▸ Aim of the task
From the data below, set down exactly the lines between the one holding "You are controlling" and the one holding "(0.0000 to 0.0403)", inclusive, and no others.
....
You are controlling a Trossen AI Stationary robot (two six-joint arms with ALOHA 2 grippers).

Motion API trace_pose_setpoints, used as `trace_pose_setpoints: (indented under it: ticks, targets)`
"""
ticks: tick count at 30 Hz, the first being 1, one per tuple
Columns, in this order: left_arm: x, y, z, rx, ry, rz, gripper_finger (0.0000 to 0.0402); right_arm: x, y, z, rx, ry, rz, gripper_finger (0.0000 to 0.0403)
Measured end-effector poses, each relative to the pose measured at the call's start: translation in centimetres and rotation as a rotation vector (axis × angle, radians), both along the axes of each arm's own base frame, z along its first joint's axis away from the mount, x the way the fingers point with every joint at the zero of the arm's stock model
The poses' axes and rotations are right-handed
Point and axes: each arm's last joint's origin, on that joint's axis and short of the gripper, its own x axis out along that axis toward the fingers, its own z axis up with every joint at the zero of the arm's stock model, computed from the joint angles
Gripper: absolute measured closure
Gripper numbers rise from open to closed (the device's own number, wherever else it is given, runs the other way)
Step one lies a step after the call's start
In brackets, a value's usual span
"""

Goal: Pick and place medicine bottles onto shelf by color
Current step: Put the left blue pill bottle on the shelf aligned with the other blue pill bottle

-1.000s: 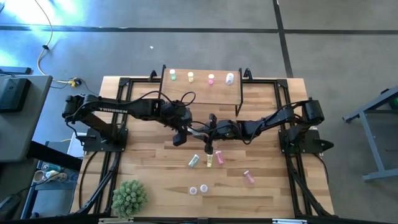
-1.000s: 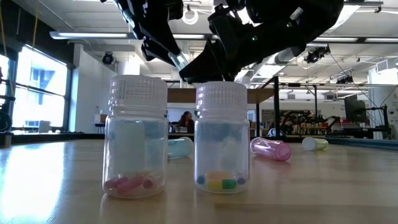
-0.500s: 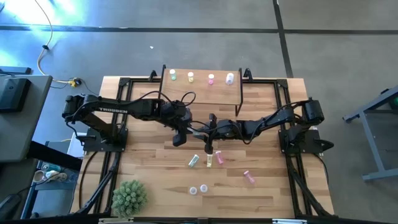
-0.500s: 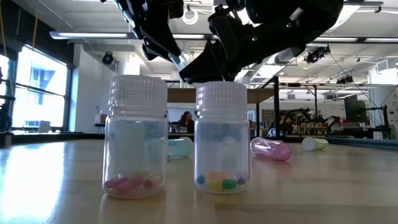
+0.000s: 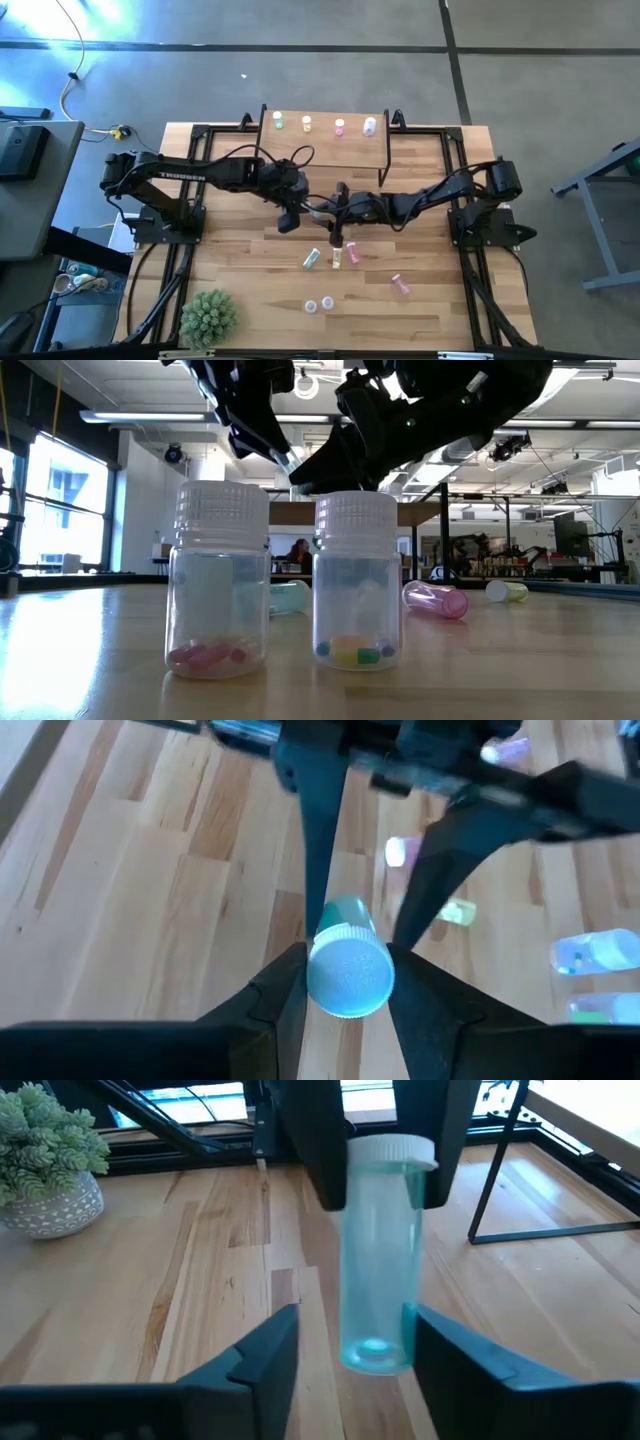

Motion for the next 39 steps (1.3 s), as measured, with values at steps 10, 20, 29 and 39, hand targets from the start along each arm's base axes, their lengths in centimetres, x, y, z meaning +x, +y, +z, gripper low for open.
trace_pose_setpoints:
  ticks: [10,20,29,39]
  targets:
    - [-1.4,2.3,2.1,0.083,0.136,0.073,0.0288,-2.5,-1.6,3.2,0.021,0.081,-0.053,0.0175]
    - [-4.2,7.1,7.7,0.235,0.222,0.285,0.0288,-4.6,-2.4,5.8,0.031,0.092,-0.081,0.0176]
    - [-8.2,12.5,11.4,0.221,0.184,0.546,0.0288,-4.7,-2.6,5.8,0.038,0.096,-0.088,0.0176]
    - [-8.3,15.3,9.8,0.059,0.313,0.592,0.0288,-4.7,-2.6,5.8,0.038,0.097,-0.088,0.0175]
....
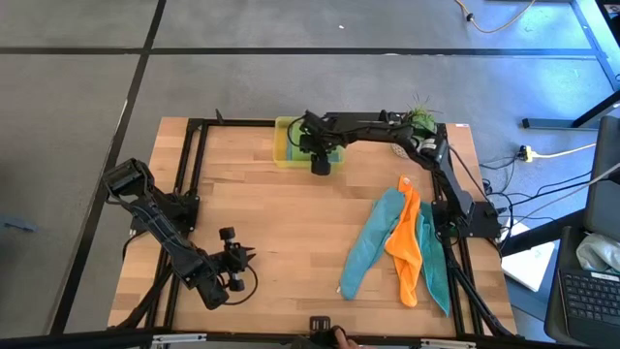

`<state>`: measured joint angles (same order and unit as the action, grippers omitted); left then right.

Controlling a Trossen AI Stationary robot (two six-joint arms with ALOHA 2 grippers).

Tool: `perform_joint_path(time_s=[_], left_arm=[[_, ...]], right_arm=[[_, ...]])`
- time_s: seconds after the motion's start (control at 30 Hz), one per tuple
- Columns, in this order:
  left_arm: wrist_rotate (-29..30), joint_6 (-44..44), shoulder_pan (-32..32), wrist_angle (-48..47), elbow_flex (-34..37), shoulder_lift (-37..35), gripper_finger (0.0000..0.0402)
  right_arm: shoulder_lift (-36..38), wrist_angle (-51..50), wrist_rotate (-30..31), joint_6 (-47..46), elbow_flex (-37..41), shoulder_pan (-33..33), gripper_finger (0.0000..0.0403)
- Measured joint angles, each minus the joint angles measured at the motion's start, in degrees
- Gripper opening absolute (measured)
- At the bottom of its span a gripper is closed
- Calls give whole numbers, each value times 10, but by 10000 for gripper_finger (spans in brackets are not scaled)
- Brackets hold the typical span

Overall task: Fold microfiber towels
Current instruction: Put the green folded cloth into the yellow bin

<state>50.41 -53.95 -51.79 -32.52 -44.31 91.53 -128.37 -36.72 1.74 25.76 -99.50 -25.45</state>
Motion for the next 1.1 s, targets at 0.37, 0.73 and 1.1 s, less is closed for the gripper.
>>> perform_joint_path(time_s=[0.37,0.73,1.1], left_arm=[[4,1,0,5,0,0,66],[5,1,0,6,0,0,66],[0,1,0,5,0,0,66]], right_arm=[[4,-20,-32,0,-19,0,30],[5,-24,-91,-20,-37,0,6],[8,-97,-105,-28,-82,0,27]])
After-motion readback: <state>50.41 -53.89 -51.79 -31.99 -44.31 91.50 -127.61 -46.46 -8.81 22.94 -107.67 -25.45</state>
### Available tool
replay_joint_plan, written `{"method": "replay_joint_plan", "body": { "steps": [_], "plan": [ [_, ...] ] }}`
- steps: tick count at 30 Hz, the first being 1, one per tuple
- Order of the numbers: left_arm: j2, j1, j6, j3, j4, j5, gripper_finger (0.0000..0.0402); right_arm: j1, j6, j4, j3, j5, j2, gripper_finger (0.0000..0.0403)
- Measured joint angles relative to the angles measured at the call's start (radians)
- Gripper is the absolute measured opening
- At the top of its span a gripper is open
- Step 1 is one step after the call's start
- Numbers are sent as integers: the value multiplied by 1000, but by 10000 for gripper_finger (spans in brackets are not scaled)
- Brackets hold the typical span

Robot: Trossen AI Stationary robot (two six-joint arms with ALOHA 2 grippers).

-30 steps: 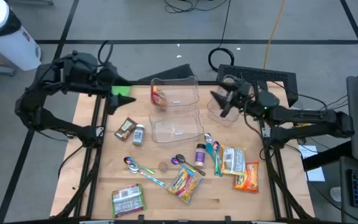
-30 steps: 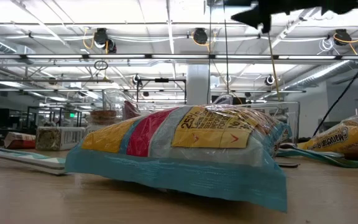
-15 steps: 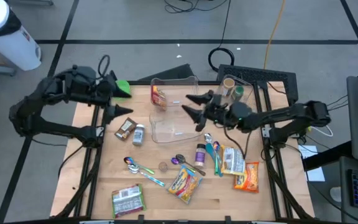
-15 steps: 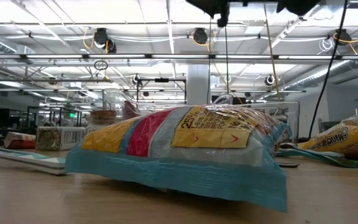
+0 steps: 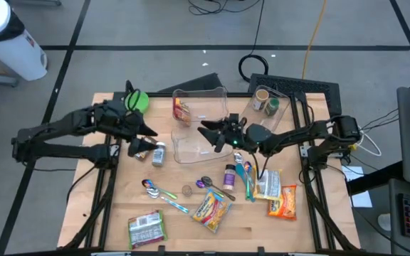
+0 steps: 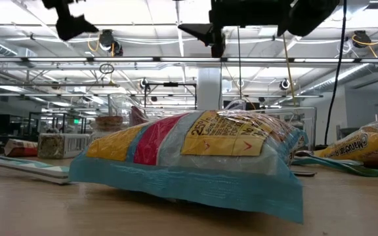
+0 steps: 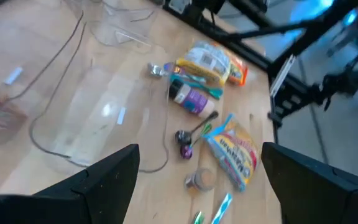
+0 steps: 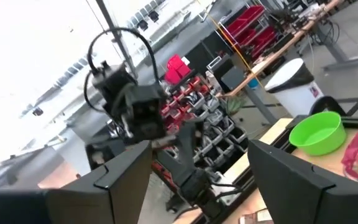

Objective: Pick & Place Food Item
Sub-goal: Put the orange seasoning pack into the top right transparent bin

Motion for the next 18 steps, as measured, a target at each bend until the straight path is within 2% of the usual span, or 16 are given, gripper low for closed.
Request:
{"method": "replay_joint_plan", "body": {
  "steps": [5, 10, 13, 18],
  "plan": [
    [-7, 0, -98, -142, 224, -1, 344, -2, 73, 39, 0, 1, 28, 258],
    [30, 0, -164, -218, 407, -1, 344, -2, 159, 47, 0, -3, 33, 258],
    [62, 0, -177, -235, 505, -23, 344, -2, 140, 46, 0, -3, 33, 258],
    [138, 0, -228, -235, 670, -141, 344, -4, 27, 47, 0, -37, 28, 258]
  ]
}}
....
▸ Written answer
You are controlling a Trossen AI Stationary robot (two six-joint arms with ALOHA 2 grippers).

Motion API trace_pose_setpoints, used as `trace_pose_setpoints: (indented under it: ticks, targets)`
"""
ticks: tick count at 30 Hz, the first being 1, one per tuple
Columns, in this order: left_arm: x, y, z, rx, ry, rz, gripper_finger (0.0000 to 0.0402); right_arm: x, y, z, rx, ry, rz, gripper_finger (0.0000 to 0.0403)

The answer requires nothing more.